Нет сомнения — это могло устрашить ребенка, доказать ему, что младенческое его представление правильно.
Эти своего рода «ложные» доказательства могли сопровождать меня всю жизнь. Это, несомненно, так и было. Вода сохраняла элементы устрашения, питала младенческий страх. Возникшие временные связи с водой могли не исчезать, они могли все сильней и крепче утверждаться.
Значит, умственное развитие человека не уничтожает временных условных связей, оно только перестраивает их, поднимает эти ложные доказательства на уровень своего развития. И, быть может, угодливо выискивает эти доказательства, не слишком проверяя их, ибо они и без проверки уживаются с логикой, падая на больную почву.
Эти ложные доказательства нередко сливаются с подлинными доказательствами. Вода действительно опасна. Но невротик воспринимает эту опасность не в том качестве, и реакция его на эту опасность также не в том качестве, как это должно быть в норме.
6
Но если это так, если вода была одним из элементов устрашения, одним из раздражителей в комбинации моего психоневроза, то какая же печальная и жалкая картина открывалась моему взору!
Ведь именно водой меня и лечили. Именно водой и пробовали избавить меня от тоски.
Мне прописывали воду и вовнутрь, и снаружи.

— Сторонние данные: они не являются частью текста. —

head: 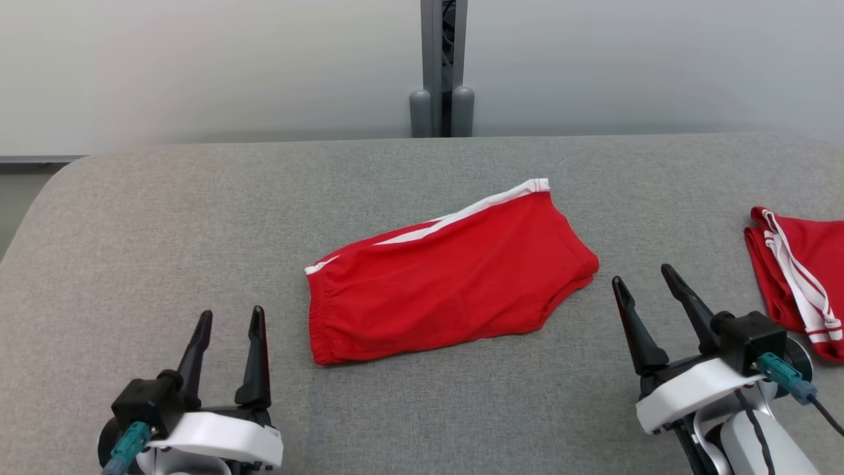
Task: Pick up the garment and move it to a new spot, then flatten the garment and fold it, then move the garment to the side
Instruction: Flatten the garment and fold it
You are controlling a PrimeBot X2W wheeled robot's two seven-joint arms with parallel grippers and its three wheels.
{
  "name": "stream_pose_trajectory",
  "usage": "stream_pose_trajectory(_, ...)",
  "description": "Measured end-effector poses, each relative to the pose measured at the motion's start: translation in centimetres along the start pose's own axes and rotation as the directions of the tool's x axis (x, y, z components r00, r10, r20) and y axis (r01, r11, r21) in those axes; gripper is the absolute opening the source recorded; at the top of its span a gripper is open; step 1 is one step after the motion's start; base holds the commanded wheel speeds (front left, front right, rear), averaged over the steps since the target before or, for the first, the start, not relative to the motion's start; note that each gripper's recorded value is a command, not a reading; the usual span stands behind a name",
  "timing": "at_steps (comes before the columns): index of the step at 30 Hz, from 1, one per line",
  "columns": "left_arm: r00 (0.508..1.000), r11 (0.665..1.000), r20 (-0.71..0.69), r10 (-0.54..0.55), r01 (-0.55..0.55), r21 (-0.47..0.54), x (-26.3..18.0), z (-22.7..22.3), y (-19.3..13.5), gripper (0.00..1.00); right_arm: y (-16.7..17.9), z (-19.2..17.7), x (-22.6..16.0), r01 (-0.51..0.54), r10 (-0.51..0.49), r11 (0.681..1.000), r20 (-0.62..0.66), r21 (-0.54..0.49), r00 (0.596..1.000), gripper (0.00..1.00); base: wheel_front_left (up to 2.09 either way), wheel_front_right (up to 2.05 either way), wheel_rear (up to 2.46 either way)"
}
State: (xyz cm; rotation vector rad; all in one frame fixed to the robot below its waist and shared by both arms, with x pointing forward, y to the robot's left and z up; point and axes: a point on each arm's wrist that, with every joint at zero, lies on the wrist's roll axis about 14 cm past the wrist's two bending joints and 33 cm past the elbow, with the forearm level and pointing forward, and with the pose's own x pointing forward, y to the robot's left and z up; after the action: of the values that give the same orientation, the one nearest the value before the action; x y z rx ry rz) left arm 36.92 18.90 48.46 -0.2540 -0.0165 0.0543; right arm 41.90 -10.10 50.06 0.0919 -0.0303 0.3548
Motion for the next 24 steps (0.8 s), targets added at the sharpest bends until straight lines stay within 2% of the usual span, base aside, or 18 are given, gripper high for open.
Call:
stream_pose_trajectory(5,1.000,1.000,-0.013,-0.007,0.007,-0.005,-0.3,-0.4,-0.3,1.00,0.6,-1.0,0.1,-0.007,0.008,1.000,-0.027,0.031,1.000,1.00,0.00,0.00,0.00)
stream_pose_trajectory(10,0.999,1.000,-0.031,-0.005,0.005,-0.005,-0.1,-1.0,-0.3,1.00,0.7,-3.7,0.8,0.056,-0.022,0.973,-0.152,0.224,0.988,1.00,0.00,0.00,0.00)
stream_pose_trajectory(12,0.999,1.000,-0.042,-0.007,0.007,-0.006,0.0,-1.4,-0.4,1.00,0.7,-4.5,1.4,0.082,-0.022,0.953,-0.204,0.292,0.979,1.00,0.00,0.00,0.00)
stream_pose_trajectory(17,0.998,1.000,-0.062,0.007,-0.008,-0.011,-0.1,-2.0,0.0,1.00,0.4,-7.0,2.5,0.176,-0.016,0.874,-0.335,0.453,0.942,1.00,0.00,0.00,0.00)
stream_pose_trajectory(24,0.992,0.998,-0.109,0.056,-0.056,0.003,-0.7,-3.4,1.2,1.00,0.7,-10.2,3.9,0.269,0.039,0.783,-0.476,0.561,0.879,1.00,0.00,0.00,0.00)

Меня сажали в ванны, завертывали в мокрые простыни, прописывали души. Посылали на море — путешествовать и купаться.
Боже мой! От одного этого лечения могла возникнуть тоска.
Это лечение могло усилить конфликт, могло создать безвыходное положение.
А ведь вода была только частью беды, может быть, ничтожной частью.
Лечение, впрочем, не создавало безвыходного положения. Этого лечения можно было избежать. Я так и поступил. Я перестал лечиться.
Для того чтобы не лечиться, я выдумал нелепую теорию о том, что для полноты здоровья человек должен все время и без перерыва работать. Я перестал ездить на курорты, считая это излишней роскошью.